Хороший Сталин (Ерофеев) - страница 134

СТАЛИН.

Первым делом, первым делом самолеты,
Ну, а девушки, а девушки — потом.

Я. Нам, верно, казалось, что это — антиженская песня. Мы шли парами на Тверской бульвар. Родители отдали меня не в государственный детский сад — при всем их сталинизме они все-таки выбрали частную прогулочную группу, жалкий исторический отброс нэпа. На деревянной заслонке песочницы сидела пожилая дама в шляпе с темной вуалью. Она как будто пришла из чеховской пьесы. Она была грузная, с одышкой. Она явно не умела летать. Она уцелела чудом. Среди нас — летающих детей. Но наша песня была лишь звеном в цепи летающих образов.

СТАЛИН. Я знаю.

Я. Летающая официантка стала героиней шестидесятых годов. Летающая тарелка — обсессия перестроечного оккультизма. Если не в полет — то хотя бы в поход. Русский Бог — бегун. Бежать, плыть, идти, часто менять место работы («летуны»), стать странником, убежать из тюрьмы — только бы не стоять на месте. При этом — на редкость инертная нация. Когда я думаю, почему я столько налетал, я понимаю: мечта коснулась и меня. Я — тоже летающий. Бороться против этой мечты — можно. Но русские этого не поймут. Или — переродятся. Россия — аэродром летательной мечты. Летатлин — связь авангарда с революцией. Все летит. И когда русский эмигрирует, он теряет свой аэродром — он самый несчастный эмигрант в мире. Конечно, страна — цирк. Все стали летчиками — но без штанов. Все летчики перебили друг друга. Свалились с неба. Парашюты не раскрылись. Грохнулись оземь.

СТАЛИН. Сталин умер.

Я. Я послан сюда, чтобы все это увидеть своими глазами, показать на ладони — вот как оно на самом деле. Но анализ — враг мечты. Разгадка — смерть сказки. Не трожь нашу сказку! Вот здесь встает Киркегор: или — или.

<>

По маминой линии мы все — Кай из сказки Андерсена «Снежная королева». В нас попал осколок зеркала: все видим в уродливом свете. Включая друг друга. Бабушка Сима сидела большой кучей тела и как памятник индивидуализму читала в очках романы. Плохо двигалась, по хозяйству помогала плохо. У меня было впечатление, что она — холодная. Не то что неласковая, а — холодная лягушка. С холодной кровью. У мамы тоже был свой вечный холодок, как в мятном леденце. Но бабушка Сима была действительно холодная и холодно булькала болотными страстями. Папа стал послом в Африке.

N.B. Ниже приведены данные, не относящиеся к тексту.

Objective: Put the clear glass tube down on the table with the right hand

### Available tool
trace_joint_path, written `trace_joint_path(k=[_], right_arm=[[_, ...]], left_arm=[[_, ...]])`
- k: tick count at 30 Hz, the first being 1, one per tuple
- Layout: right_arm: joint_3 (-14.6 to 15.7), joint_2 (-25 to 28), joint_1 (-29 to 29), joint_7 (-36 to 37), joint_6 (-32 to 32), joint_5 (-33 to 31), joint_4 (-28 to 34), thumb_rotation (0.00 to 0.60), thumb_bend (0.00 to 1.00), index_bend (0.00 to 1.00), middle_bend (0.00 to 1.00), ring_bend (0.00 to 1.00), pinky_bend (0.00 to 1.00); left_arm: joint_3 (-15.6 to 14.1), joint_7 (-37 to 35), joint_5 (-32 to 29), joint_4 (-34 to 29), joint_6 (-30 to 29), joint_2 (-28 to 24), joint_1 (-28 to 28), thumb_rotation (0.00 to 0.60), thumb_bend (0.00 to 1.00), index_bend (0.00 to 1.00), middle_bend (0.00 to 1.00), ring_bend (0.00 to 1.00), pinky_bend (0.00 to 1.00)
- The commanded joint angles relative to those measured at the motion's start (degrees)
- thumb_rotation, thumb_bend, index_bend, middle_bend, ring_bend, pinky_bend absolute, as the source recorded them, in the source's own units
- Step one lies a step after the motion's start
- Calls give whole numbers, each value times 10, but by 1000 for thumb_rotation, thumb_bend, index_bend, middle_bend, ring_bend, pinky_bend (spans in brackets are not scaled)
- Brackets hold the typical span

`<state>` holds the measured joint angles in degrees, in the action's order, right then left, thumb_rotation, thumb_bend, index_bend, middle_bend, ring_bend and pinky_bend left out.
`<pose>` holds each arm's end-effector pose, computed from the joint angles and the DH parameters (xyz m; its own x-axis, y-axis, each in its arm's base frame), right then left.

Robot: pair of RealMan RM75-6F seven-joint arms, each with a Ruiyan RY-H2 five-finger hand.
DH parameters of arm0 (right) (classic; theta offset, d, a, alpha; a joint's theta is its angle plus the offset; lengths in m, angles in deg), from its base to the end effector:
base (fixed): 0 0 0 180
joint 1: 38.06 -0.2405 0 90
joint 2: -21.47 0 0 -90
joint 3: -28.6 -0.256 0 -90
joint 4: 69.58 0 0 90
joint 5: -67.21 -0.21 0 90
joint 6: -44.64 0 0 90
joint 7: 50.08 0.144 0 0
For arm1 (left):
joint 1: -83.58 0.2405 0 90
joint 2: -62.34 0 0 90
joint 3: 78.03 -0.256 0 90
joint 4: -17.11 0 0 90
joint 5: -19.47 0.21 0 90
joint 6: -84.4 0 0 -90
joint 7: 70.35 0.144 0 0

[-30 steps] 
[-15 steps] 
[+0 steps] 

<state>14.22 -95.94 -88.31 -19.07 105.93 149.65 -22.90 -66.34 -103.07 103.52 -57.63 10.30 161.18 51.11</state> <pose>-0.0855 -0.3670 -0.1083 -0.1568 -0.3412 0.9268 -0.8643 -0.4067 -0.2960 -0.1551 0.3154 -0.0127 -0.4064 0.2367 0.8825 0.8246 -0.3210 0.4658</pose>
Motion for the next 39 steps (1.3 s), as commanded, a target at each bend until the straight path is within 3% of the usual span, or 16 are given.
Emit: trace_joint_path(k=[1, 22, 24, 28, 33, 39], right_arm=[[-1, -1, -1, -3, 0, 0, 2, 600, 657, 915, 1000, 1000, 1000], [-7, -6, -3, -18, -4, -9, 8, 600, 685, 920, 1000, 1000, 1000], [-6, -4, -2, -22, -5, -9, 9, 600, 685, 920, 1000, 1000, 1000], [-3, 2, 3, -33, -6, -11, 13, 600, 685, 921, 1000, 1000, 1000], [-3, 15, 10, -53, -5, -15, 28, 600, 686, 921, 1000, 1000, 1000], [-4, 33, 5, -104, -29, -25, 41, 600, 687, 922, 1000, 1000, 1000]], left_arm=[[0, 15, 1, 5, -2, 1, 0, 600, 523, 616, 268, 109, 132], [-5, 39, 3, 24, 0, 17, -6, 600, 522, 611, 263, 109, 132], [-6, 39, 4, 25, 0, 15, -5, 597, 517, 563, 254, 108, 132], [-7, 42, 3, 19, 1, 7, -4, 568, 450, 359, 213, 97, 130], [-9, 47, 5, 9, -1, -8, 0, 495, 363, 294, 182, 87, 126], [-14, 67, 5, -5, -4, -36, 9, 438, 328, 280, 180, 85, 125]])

Он достал с книжной полки серый, в твердой обложке советский атлас мира образца 1940 года. Советский Союз с только что присоединенными к нему территориями был выкрашен такой триумфально-красной краской, что рябило в глазах, а зачерченная полосами Польша называлась зоной Государственных интересов Германии. Пролистав ненужные страницы, папа показал мне Африку, лиловую французскую Африку, но не нашел Сенегала и Гамбии: он был послом сразу в двух странах. Я стал сыном посла.